Hard-ache Floors in Hawaii
While hardwood floors are by far my favorite look, I opted out for two reasons; cost and climate.
I purchased my first home in 2018 when I moved to this island of Oahu. A 760 square foot, two bedroom, one bath condo for $400,000. Let me tell you, Oahu is expensive. Not only is land expensive, but handyman services are expensive too. My kitchen faucet had a leak in it last fall and the plumber wanted over $600 to replace it. This island has really taught me to take matters into my own hands, watch some youtube videos and figure it out myself. I've replaced my faucet ($50 DIY), switched out electrical outlets, cut water pipes, replaced cabinets, installed an over-the-range microwave, and installed base boards. But this blog is about flooring.
First things first, I knew I needed to replace the floors of my new home while it was still empty. Don't let the above image fool you, that carpet was 30 years old, and needed to be replaced. Climate and cost kind of went hand-in-hand, I wanted hardwood floors without the hole in my wallet and something that could withstand this tropical climate. I picked vinyl flooring from Lowes, SMARTCORE Pro Glendale Pine Luxury Vinyl flooring. Why? Vinyl floors are great for humid climates, they have a huge variety of designs and colors, and they are easy to install yourself. These floors don't swell, crack, or peel when exposed to water, and these specific planks don't require additional material underneath them because they are already built with four layers. I picked Glendale Pine because it was a rich wood color that was subtle yet warm. I'm in love with it. I also always shop at Lowes or Home Depot in Hawaii for home projects because you get the main land prices and no shipping costs to pick up in store.

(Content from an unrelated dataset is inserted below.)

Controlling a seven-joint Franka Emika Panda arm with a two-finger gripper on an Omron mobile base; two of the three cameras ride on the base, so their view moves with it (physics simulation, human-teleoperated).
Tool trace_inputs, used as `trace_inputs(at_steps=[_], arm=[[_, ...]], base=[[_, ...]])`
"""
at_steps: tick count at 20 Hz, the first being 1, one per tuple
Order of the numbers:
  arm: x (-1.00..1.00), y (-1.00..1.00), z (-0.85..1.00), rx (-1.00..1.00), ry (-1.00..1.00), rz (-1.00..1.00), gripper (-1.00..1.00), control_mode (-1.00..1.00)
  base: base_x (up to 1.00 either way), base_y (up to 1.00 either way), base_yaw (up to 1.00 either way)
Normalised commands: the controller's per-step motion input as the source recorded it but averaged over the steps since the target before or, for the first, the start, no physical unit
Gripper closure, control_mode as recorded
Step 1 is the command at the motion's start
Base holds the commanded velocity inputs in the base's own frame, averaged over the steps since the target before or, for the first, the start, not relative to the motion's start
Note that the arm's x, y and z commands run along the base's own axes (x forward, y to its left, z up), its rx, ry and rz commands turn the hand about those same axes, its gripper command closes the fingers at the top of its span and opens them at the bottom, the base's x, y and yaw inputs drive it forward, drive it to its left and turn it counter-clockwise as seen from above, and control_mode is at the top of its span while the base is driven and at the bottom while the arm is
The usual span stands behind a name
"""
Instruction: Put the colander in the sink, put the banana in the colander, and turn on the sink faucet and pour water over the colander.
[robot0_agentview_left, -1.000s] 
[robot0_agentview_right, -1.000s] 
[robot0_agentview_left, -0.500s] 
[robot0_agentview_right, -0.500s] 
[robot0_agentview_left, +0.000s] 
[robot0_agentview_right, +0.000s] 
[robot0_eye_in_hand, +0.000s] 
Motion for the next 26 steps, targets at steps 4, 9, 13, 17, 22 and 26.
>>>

As for costs, I had to find floors I could do myself. I had reached out for a couple of quotes from handyman services around island, and they were on average a little over $5,000 for just labor for removing the carpet and installing the new vinyl floors. On the mainland it ranges around $2.50 per sq. ft. so that would be close to $2,000. I get it, Hawaii's cost of living is very high, but I couldn't afford $2,500+ for materials ON TOP OF $5,000+ for labor. So in exchange for food and shelter, my best friend helped me install these floors every night after work for two weeks. We watched a ton of youtube tutorials and borrowed some tools from a friend.
The minute I got the keys, I was ripping up the 30 year old carpet. I had half of the carpet ripped up before I picked my best friend up from the airport the same night. I was in a rush only because I was about to be in the field for a month for work.
The carpet went quick, although the hardest part of this project was peeling the wood boarder that was nailed into the concrete all around the house. We used a steel crowbar and a rubber mallet to pry it out of the concrete.
Once the carpet, the foam layer, and the nailed down wood was all removed, a Shop-Vac and a few brooms were used to clean up all the dirt stored underneath for the last 30 years.
Picking a corner of the house to start the flooring was stressful for me never having done floors before. We picked a corner of the living room first, working our way towards the front door, the kitchen and into the hallway and each bedroom. I left the bathroom and kitchen untouched because I had other plans for those areas.
We started off cutting the boards with a miter saw, but I realized that if you just use a ruler and cut the board with a utility knife, you can snap the boards very easily without getting the toxic chemicals of the boards in the air. We still used the miter saw and jigsaw for corners.
The corners and door frames were my least favorite, and took a few tries to get the cuts perfect.
But eventually we got past it! And got to move into the bedrooms.
Once the floors were finished, we of course celebrated with food and beer. But after that, my best friend and I replaced all the electrical outlets with white ones. And for Christmas, my parents came out and assisted me with putting up baseboards.
In my future posts, I'll talk about my closet doors choices, partial kitchen renovations, and my full bathroom renovation.
And in the future future, I still have so many plans. First things, I want to get rid of my popcorn ceilings. I dream of renovating my washer and dryer closet, renovating the bottom half of my kitchen, installing new windows, and improving my closet storage. I won't get around to all of that before I sell the place, but for now, I'm finally at a comfortable place.